Historically, interest in anesthetic morbidity and mortality has not been the private preserve of the anesthesiologist. While England’s John Snow is remembered for his classical study of chloroform deaths, the literature is replete with the names of prominent figures in medicine who wrote about anesthesia but were not anaesthetists. Harvey Cushing, then a second year medical student, lost a patient who aspirated during an ether anesthetic. He later wrote that this event almost caused him to leave medical school. His classmate, Avery Codman, also a surgeon, fared little better. In a letter dated February 9, 1920, to Cushing, he wrote:
“There was a reason for not publishing a paper entitled, Etherization, in which I describe the process as we then knew it. I recall that the reason for not publishing it was because it described in detail the case which I lost in the OR because I was paying attention to some Tom foolery which you, who had come in from the theatre, were entertaining us with while the poor devil was inhaling vomitus.”
Distraction, obviously, is nothing new and it seems appropriate that the word, “vigilance,’ should occupy the conspicuous center on the seal of the American Society of Anesthesiologists.
Anesthesiologists the world over have long been concerned with and involved in studies related to anesthesia safety. Many prominent anesthesiologists in the United States began to collect statistics of anesthetic morbidity and mortality as early as the 1930’s. Even before our preoccupation with the issue of malpractice and its legal implications, data was hard to come by and the various study commissions were largely a repository of anecdotal events.

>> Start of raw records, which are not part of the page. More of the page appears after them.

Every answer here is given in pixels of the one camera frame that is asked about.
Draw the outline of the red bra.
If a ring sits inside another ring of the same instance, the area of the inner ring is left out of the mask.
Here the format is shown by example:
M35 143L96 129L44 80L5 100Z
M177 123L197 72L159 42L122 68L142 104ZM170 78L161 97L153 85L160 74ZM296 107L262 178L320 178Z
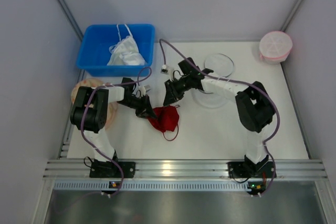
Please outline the red bra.
M153 109L156 119L148 118L150 124L158 131L160 131L164 139L168 142L174 141L179 134L179 119L180 115L178 113L179 105L175 106L162 106L156 107ZM176 132L175 136L172 139L168 139L165 136L165 132Z

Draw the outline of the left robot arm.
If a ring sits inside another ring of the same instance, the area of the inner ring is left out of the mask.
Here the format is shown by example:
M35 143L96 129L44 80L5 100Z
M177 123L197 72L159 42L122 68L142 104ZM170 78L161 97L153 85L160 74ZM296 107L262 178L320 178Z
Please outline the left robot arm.
M134 94L139 83L124 77L117 85L103 84L96 88L80 86L70 114L70 122L81 133L83 140L93 149L94 158L103 164L118 164L116 150L112 147L105 130L108 105L116 102L135 111L143 119L156 119L146 88L140 96Z

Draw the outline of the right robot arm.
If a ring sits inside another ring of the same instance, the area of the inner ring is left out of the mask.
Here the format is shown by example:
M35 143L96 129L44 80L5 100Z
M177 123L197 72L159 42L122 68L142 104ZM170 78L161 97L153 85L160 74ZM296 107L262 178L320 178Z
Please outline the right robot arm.
M213 93L234 102L248 137L242 168L249 177L257 175L269 159L263 141L266 138L266 127L272 122L275 114L274 107L265 96L267 92L262 83L256 81L252 85L240 84L210 76L213 70L200 70L190 57L179 62L178 66L183 75L179 79L172 78L165 82L166 95L163 105L176 103L190 89Z

In 1983, the Royal Society of Medicine of England and the Harvard Medical School jointly sponsored a symposium on anesthesia contributory morbidity and mortality. Forty participants from around the English-speaking world were invited to this meeting which was held at the Massachusetts General Hospital. The presenters discussed the morphology and teleology of anesthetic accidents. The principal result of the meeting was an agreement to share statistics and to define the parameters of future studies.
One year later, at the 1984 meeting of the American Society of Anesthesiologists, Dr. Ellison C. Pierce, the Society’s President, inaugurated the Anesthesia Patient Safety Foundation (APSF).
The idea for a safety foundation was presented to and approved by the ASA House of Delegates during Jeep Pierce’s year as President. Its goals were clearly stated:
“The mission of this corporation is to assure that no patient shall be harmed by the effects of anesthesia. The purposes of this corporation are: to foster investigations that will provide a better understanding of preventable anesthetic injuries; encourage programs that will reduce the number of anesthetic injuries; and promote national and international communication of information and ideas about the causes and prevention of anesthetic morbidity and mortality.”
Why a foundation when there is a viable and productive ASA Committee on Anesthesia Safety? The APSF affords the ASA an opportunity to expand its role in promoting anesthesia safety in a manner that would be difficult within the structure of an ASA committee. One of the goals of APSF, as stated above, is to communicate and to disseminate information about issues of anesthesia safety. The APSF Newsletter, published quarterly, has a readership of over 60,000. In addition to anesthesiologists and nurse anesthetists, the distribution includes the nation’s risk managers, the Board of Governors of the American College of Surgeons, the liability insurance industry, pharmaceutical companies, medical device manufacturers, the Joint Commission, the FDA, and, far from least, congressional staffers responsible for health care information. A sampling of the Newsletter articles includes models for risk analysis, the impact of the European workstation design on anesthesia practice in the United States and, controversies involving the use of succinylcholine in male children, sources of medical gas contamination and the issue of obsolesence in anesthetic equipment. The number of “letters to the editor” has increased almost exponentially during the past three years. Each Winter issue of the Newsletter reports on the four or five awardees of APSF’s annual research grants.
A second area of uniqueness is the research grant program. Again, the APSF goal states: “To foster investigations that will provide a better understanding of preventable anesthetic injuries.” The reader is referred to the Spring 1996 issue for Jeff Cooper’s comprehensive review of APSF’s grant program since its inception. To date, $ 1,288,134 has been awarded to support APSF-sponsored research projects over the past nine years. Also unique is a Board of Directors which provides a forum for the many sectors which impact anesthesia safety.
The Foundation is now in its eleventh year. It is pleased with the role it has played in advancing the cause of patient safety and grateful to the ASA, for its continuing support as the Founding Patron of APSF. We recognize that there is still much work to do and look forward to continuing the programs of APSF in behalf of all patients who require anesthesia care.